Les expériences de Gilles Carle
Pour les puristes de l’avant-garde, Gilles Carle n’est certes pas l’un des chefs de file de l’expérimentation cinématographique. Les intentions de cet article ne sont pas de l’intégrer dans l’un ou l’autre des mouvements d’avant-garde, mais bien d’essayer de déceler, à travers les trajectoires sinueuses qu’il a empruntées, certaines expériences qui s’inscrivent dans les visées d’une recherche cinématographique.
Ce qui caractérise le mieux le travail de Carle au cours de sa carrière, c’est la diversité et l’abondance. Travaillant à l’ONF à ses débuts, il y réalise plusieurs courts métrages et documentaires. Esprit curieux, il est très vite attiré par le long métrage de fiction qu’il expérimente avec LA VIE HEUREUSE DE LÉOPOLD Z, produit par l’ONF. Se démarquant de plus en plus de l’idéologie onéfienne du documentaire, qu’il juge un peu trop limitative, Carle quitte l’ONF pour se lier à des producteurs privés où il espère réaliser davantage de longs métrages de fiction. L’argent étant une denrée rare pour les maisons de productions indépendantes, en 1966, Carle consacre la majeure partie de son travail à tourner des commerciaux afin de rentabiliser l’entreprise et d’amorcer des projets de films. Que ce soit chez Onyx Films ou chez Carle/Lamy par la suite, Carle réalise, pendant cette période, sept longs métrages, de nombreux courts et moyens métrages et une grande quantité de commerciaux (surtout chez Onyx Films). Délaissant toutes associations à partir de 1975, il continue son travail de cinéaste à titre de pigiste. Il réalise six films, plusieurs documentaires sur tous les sujets, des commerciaux, des séries télévisées, etc.
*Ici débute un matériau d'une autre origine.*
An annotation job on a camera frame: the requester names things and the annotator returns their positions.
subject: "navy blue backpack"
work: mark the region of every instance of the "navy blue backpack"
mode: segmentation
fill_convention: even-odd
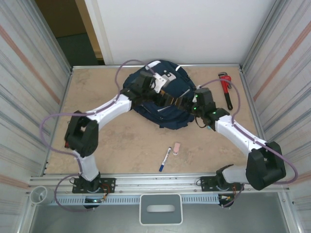
[[[165,92],[172,95],[174,98],[180,96],[185,96],[191,99],[193,98],[196,87],[182,67],[173,62],[164,60],[154,61],[148,65],[159,75],[172,73],[176,76],[176,79],[172,80],[168,86],[162,88]],[[146,67],[139,69],[125,80],[123,88],[127,87],[132,81],[134,81],[141,71],[150,72]],[[177,109],[175,105],[158,107],[152,102],[144,102],[141,106],[135,107],[134,110],[143,117],[158,124],[160,128],[168,128],[171,130],[186,127],[189,122],[194,120],[193,115]]]

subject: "marker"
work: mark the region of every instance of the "marker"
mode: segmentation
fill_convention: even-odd
[[[172,148],[169,147],[168,150],[167,150],[167,153],[166,153],[166,155],[165,155],[165,158],[164,158],[164,160],[163,160],[163,162],[162,162],[162,164],[161,164],[161,167],[160,167],[160,169],[159,169],[160,172],[161,172],[161,171],[163,170],[163,168],[164,168],[165,162],[166,162],[167,158],[169,157],[169,154],[170,154],[170,152],[171,152],[171,149],[172,149]]]

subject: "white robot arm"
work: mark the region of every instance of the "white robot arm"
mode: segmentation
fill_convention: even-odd
[[[85,117],[73,116],[71,118],[65,141],[67,147],[74,150],[74,153],[79,157],[83,170],[81,176],[85,180],[89,191],[95,191],[99,185],[97,180],[100,174],[94,158],[94,151],[98,145],[99,130],[112,119],[130,111],[145,101],[153,101],[159,106],[175,104],[179,109],[200,117],[206,125],[209,125],[214,131],[234,143],[247,157],[246,167],[234,165],[223,167],[216,172],[214,179],[210,179],[210,182],[206,184],[207,186],[226,189],[232,183],[249,183],[255,189],[261,190],[286,176],[283,160],[254,143],[253,140],[238,131],[236,127],[233,127],[233,124],[237,125],[240,130],[247,133],[255,141],[281,153],[277,143],[268,144],[266,141],[252,135],[236,121],[232,123],[232,117],[226,110],[216,108],[211,91],[208,88],[195,90],[195,97],[192,100],[185,97],[173,98],[161,90],[162,87],[175,78],[173,74],[169,74],[168,77],[166,75],[160,76],[157,73],[153,76],[142,73],[134,83],[123,89],[119,96],[87,112],[96,114]],[[109,108],[99,111],[110,105],[111,102],[115,103]]]

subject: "wooden table surface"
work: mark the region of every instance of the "wooden table surface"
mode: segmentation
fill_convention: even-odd
[[[138,68],[123,68],[119,83],[123,84],[129,74]],[[74,70],[63,112],[92,110],[112,99],[117,92],[114,76],[117,68],[91,68]],[[198,84],[217,79],[217,74],[227,72],[241,95],[241,110],[236,120],[253,134],[254,122],[247,103],[237,67],[185,67]],[[217,107],[226,108],[226,101],[220,82],[208,86]],[[234,113],[238,107],[234,89],[229,91]],[[53,146],[64,149],[64,135],[70,117],[61,117]],[[215,172],[228,164],[244,165],[246,158],[229,140],[207,128],[200,129],[195,122],[179,130],[160,129],[135,111],[125,113],[107,125],[99,134],[99,145],[95,151],[96,163],[101,173],[158,173],[168,147],[180,142],[179,154],[170,154],[163,172]],[[46,173],[78,172],[73,157],[52,153]]]

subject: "pink eraser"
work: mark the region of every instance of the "pink eraser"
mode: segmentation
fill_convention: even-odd
[[[174,149],[173,149],[173,155],[178,155],[179,148],[180,148],[180,143],[175,142]]]

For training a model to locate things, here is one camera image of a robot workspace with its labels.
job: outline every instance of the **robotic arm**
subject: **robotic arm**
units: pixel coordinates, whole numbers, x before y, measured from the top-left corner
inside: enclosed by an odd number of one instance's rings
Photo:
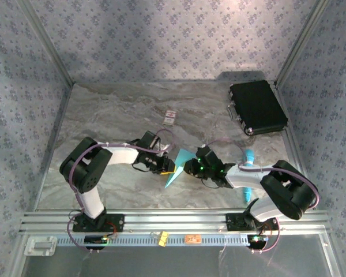
[[[251,187],[266,191],[268,196],[255,199],[244,212],[246,223],[253,227],[280,215],[298,220],[317,200],[317,188],[284,160],[266,167],[265,172],[258,167],[246,169],[233,163],[224,164],[208,146],[198,148],[196,157],[184,167],[186,173],[196,178],[210,178],[221,188]]]
[[[69,182],[72,167],[78,157],[97,144],[92,138],[86,137],[64,160],[59,170],[67,182]],[[148,171],[154,174],[175,172],[175,164],[165,155],[164,150],[160,151],[159,154],[144,151],[158,150],[161,147],[160,138],[155,134],[147,131],[141,139],[129,141],[124,146],[95,147],[80,160],[74,169],[72,175],[73,189],[76,190],[77,200],[83,209],[83,214],[80,217],[82,217],[82,221],[88,222],[94,231],[101,230],[106,223],[106,209],[100,199],[96,185],[108,165],[124,163],[134,166],[142,163],[148,168]]]
[[[61,164],[60,172],[67,182],[75,161],[96,144],[97,142],[91,138],[83,139]],[[108,216],[96,187],[108,165],[126,163],[134,166],[143,163],[154,174],[175,172],[175,164],[166,153],[148,151],[157,149],[158,145],[160,138],[146,132],[142,139],[130,141],[122,148],[109,145],[107,149],[94,147],[76,165],[72,183],[83,208],[83,214],[79,217],[83,222],[88,222],[92,231],[103,231]],[[237,222],[233,223],[235,227],[247,226],[256,230],[263,222],[280,215],[298,220],[312,203],[315,203],[314,206],[317,204],[317,188],[311,186],[310,181],[284,160],[279,160],[271,169],[245,169],[234,163],[223,163],[208,146],[205,146],[198,148],[196,158],[186,162],[184,171],[199,179],[210,178],[221,188],[251,187],[263,189],[268,194],[251,202]]]

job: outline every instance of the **black briefcase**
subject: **black briefcase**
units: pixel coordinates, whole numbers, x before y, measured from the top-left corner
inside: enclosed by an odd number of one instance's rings
[[[248,136],[277,132],[285,129],[288,118],[267,81],[235,84],[230,86],[232,105],[237,120]]]

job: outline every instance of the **blue plastic piece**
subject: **blue plastic piece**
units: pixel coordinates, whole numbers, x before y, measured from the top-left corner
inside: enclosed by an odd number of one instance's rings
[[[177,158],[174,161],[176,170],[174,173],[169,175],[165,188],[167,188],[175,180],[175,178],[177,178],[182,173],[186,161],[193,159],[194,157],[196,157],[196,154],[194,153],[191,153],[183,148],[179,150]]]
[[[245,150],[244,165],[245,166],[253,166],[254,162],[254,152],[251,149]],[[243,197],[245,198],[245,202],[248,203],[251,200],[252,189],[251,188],[243,188]]]

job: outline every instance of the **gray marble floor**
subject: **gray marble floor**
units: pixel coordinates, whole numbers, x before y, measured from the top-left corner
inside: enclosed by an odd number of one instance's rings
[[[179,148],[197,147],[220,137],[230,137],[255,153],[255,164],[288,159],[280,133],[256,137],[243,134],[227,112],[228,83],[128,83],[75,85],[56,142],[38,209],[77,208],[73,192],[59,173],[59,166],[86,136],[97,141],[124,142],[141,138],[146,130],[156,132],[166,110],[177,112],[175,159]],[[169,134],[161,133],[162,143]],[[215,143],[212,149],[223,162],[238,162],[241,151],[233,144]],[[167,176],[141,173],[130,165],[107,167],[99,193],[109,209],[121,208],[242,208],[242,189],[209,189],[187,174],[164,189]],[[262,196],[253,191],[253,198]]]

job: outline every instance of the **patterned wallpaper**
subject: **patterned wallpaper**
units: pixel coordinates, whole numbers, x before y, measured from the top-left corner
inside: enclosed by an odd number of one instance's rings
[[[33,208],[67,93],[14,0],[0,0],[0,276]]]
[[[346,0],[332,1],[282,92],[346,263]]]
[[[32,2],[71,78],[110,83],[247,70],[275,80],[315,0]]]

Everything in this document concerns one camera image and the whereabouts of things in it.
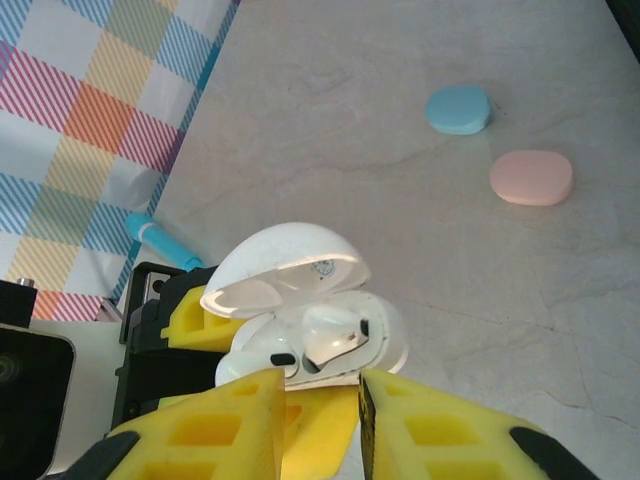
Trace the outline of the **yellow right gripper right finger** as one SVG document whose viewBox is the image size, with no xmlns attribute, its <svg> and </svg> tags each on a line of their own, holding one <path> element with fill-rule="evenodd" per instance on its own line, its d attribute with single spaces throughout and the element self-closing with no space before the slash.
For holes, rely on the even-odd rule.
<svg viewBox="0 0 640 480">
<path fill-rule="evenodd" d="M 538 426 L 377 369 L 359 378 L 368 479 L 592 479 Z"/>
</svg>

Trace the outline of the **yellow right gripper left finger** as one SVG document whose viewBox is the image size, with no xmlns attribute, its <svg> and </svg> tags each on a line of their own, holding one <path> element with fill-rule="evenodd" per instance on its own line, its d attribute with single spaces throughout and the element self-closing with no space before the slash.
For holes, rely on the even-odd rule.
<svg viewBox="0 0 640 480">
<path fill-rule="evenodd" d="M 284 374 L 267 369 L 128 421 L 94 444 L 66 479 L 277 479 Z"/>
</svg>

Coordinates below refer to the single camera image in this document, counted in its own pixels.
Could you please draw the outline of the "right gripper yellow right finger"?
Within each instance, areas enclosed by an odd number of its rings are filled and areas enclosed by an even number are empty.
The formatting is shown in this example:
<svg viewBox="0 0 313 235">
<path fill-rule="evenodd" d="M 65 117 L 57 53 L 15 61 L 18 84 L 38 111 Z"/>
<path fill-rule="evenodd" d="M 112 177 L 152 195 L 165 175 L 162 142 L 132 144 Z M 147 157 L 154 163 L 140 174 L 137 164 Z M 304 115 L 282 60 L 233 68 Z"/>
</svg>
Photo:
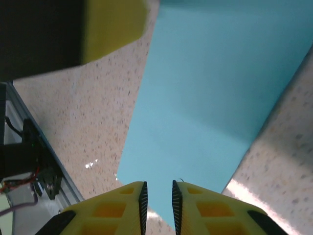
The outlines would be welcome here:
<svg viewBox="0 0 313 235">
<path fill-rule="evenodd" d="M 178 235 L 285 235 L 261 208 L 187 182 L 172 183 Z"/>
</svg>

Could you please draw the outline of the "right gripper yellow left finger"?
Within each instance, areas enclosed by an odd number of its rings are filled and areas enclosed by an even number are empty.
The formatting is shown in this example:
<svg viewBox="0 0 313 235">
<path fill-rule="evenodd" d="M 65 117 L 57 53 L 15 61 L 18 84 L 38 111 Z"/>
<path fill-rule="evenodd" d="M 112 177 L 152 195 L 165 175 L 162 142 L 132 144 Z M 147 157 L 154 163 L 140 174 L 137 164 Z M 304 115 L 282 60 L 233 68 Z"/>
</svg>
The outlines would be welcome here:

À travers ce cheminement singulier de touche à tout, il est difficile de trouver un fil conducteur afin de saisir l’œuvre et son cinéaste. Tantôt il apprivoise le documentaire, tantôt le commercial, tantôt le court et long métrage, tout en empruntant des thèmes et des genres des plus variés. Côtoyant l’industrie du cinéma dominant à maintes reprises (ses nombreux succès auprès du public tant québécois qu’étranger sont là pour le prouver), il n’est pas facile pour ce cinéaste de poursuivre parallèlement certaines recherches cinématographiques dans son œuvre. C’est pourtant ce qu’il réussit à différents moments de sa carrière, entre autres avec les films LE VIOL D’UNE JEUNE FILLE DOUCE (1968), LA MORT D’UN BÛCHERON (1973) et L’ANGE ET LA FEMME (1977), sur lesquels nous nous attardons ici.
Pour Dominique Noguez 1, le cinéma expérimental est d’abord caractérisé par des conditions particulières de production. Ces conditions sont bien sûr d’ordre économique (insuffisance de moyens) et influencent, à tous les niveaux le processus de création. Carle, désirant à tout prix faire du cinéma, réunit autour de lui une petite équipe technique et des comédiens non-professionnels pour réaliser LE VIOL D’UNE JEUNE FILLE DOUCE. Produit de façon indépendante, le film se tourne durant les fins de semaine selon la disponibilité de chacun et avec des moyens de fortune. Un minimum d’équipement étant disponible, le film est réalisé sobrement (image), avec un certain goût apparenté à la nouvelle vague. Voulant se débarrasser de l’influence des images «clean» onéfiennes, Carle travaille avec le plus grand dépouillement la composition de ses plans et réalise le film sans scénario et sans découpage, l’œuvre prenant forme au fur et à mesure du tournage. Ce qui donne un caractère assez moderne au récit (même si Carle s’en défend, préférant parler d’originalité du thème), où le plan-séquence est privilégié du début à la fin. L’ANGE ET LA FEMME, réalisé une dizaine d’années plus tard, présente à peu près les mêmes caractéristiques au niveau des conditions de production. Produit de façon totalement indépendante, le film, tout comme LE VIOL D’UNE JEUNE FILLE DOUCE, est basé sur une formule de participation collective pour le financement. Cependant pour la majorité des gens ayant participé au processus de création de L’ANGE ET LA FEMME, les recettes sont distribuées entre eux à soixante-dix pour cent. Encore une fois une équipe réduite collabore au travail et tourne en 16mm noir et blanc. Économie de moyens, qui permet en même temps, par l’ingéniosité du tournage, de recréer une atmosphère fantastique sans l’apanage d’un équipement sophistiqué. Presque la totalité des plans tournés a été utilisée lors du montage final et cela sans scénario ni découpage. Le film se précisait au fur et à mesure du tournage en s’appuyant sur un montage sommaire des plans déjà tournés.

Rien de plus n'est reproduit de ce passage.